- Episode no.: Series 1 Episode 5
- Directed by: Lewis Arnold
- Written by: Emily Ballou
- Original air date: 12 July 2015
- Running time: 47 minutes

Episode chronology
| ← Previous "Episode 4" | Next → "Episode 6" |

= Episode 5 (Humans series 1) =

"Episode 5" is the fifth episode of the first series of Humans, a show based on Real Humans and co-produced by Channel 4 and AMC. In this episode, Niska discusses technology and consciousness with Doctor Millican, Leo fails to extract code from Anita and Mattie discovers someone has had sex with Anita. It originally aired in the UK on 12 July 2015, where it was watched live by 3.847 million households. In the United States, the episode aired on 26 July 2015 to a viewership of 1.15 million. The episode received positive reviews.

==Plot==
Niska is sent to stay with Doctor Millican for a few days; it is unsafe for her to be seen in public as her face is all over the news, as she is the first synth to commit murder. They discuss her consciousness and Millican's past involvement in creating synth technology. DS Drummond visits his house, after someone discovered Odi's body in the woods, and searches the place but does not discover Niska. Following this, Drummond attends a "We Are People" rally, listening to a man explain his hatred towards synths.

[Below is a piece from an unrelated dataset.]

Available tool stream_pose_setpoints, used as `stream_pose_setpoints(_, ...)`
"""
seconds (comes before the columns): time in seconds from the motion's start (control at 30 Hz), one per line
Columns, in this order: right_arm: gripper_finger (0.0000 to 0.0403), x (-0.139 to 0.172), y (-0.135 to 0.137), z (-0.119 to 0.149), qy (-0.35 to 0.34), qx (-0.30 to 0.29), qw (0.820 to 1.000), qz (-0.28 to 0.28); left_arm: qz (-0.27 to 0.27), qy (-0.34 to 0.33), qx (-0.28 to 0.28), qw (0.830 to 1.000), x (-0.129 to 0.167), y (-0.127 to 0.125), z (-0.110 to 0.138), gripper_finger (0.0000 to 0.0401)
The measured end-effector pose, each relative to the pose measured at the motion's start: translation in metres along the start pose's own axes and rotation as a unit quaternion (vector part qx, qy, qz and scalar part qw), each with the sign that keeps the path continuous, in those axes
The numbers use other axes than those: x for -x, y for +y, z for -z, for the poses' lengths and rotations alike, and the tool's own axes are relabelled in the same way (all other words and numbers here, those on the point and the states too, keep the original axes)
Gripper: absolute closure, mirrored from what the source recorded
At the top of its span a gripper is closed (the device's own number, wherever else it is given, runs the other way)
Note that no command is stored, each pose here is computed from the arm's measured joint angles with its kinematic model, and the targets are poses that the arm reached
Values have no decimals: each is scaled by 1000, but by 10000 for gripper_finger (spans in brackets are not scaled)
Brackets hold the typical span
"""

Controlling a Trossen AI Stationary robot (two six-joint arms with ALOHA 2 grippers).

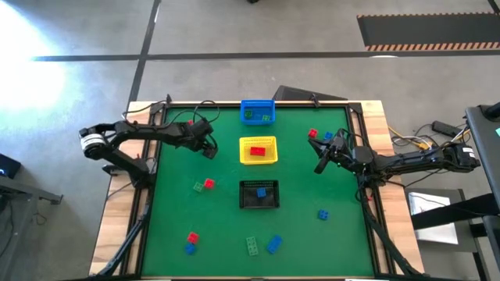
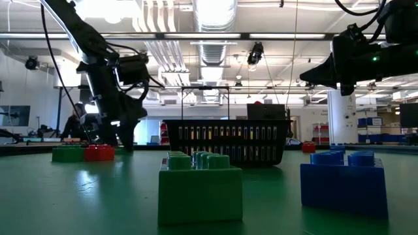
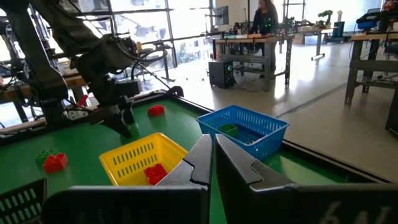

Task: Sort & place blocks by color
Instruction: Put the green game piece into the blue bin

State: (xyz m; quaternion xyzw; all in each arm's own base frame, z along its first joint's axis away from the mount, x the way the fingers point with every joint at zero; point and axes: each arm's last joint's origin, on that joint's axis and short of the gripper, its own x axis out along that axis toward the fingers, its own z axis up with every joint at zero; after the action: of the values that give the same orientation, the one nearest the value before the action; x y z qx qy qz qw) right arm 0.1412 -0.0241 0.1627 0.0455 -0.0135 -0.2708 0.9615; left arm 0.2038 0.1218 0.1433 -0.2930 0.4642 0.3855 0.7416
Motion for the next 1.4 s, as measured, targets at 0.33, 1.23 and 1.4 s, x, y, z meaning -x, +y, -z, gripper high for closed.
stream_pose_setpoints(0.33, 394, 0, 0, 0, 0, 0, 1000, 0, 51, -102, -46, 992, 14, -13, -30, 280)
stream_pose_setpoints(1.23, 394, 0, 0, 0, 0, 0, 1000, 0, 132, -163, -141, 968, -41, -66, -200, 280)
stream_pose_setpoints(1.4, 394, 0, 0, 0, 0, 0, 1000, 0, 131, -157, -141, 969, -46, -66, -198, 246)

Mattie contacts Leo and drives away with Anita, just before Joe can recycle her. Leo is unable to extract the code he needs from Anita, who still has no recollection of the name "Mia" or her previous personality. Mattie examines Anita's daily logs to find any older files about her, and finds the 18+ pack that Joe activated. and assumes it was Toby who had sex with Anita. He says he did have sex with Anita, and is ashamed of it. Joe offers to talk to him in the morning, and Toby admits that he was lying, to try and cover up for Joe. Joe admits to Laura that he was the one that had sex with Anita. She becomes very distressed, especially when he asks who Tom is, and tells him to leave. The episode ends with Joe getting a taxi and being driven away.

==Reception==

===Ratings===
In the UK on 12 July 2015, 3.847 million households watched the episode on Channel 4, and 0.470 million watched on Channel 4 +1. In the United States, the episode aired on 26 July 2015 and garnered a viewership of 1.15 million.

===Reviews===
Gerard O'Donovan of The Telegraph gave the episode 4 stars out of 5, saying "for the first time since its opening episode Humans really got to the heart of what good science fiction does best": "making us reflect on the human condition." O'Donovan opined that "the only disappointment was that last week's big reveal – that detective Karen Voss (Ruth Bradley) is a synth hiding in plain sight – failed to be developed in any significant way this week."

Neela Debnath of Express said that "episode five serves as more of a developmental instalment than anything else", and described the series as "basically like an unofficial sequel to Blade Runner that we've been wanting to see for a while." Cameron K McEwan of Digital Spy said it was an "engrossing instalment" and "incredible episode", raising both plot-related and ethical questions.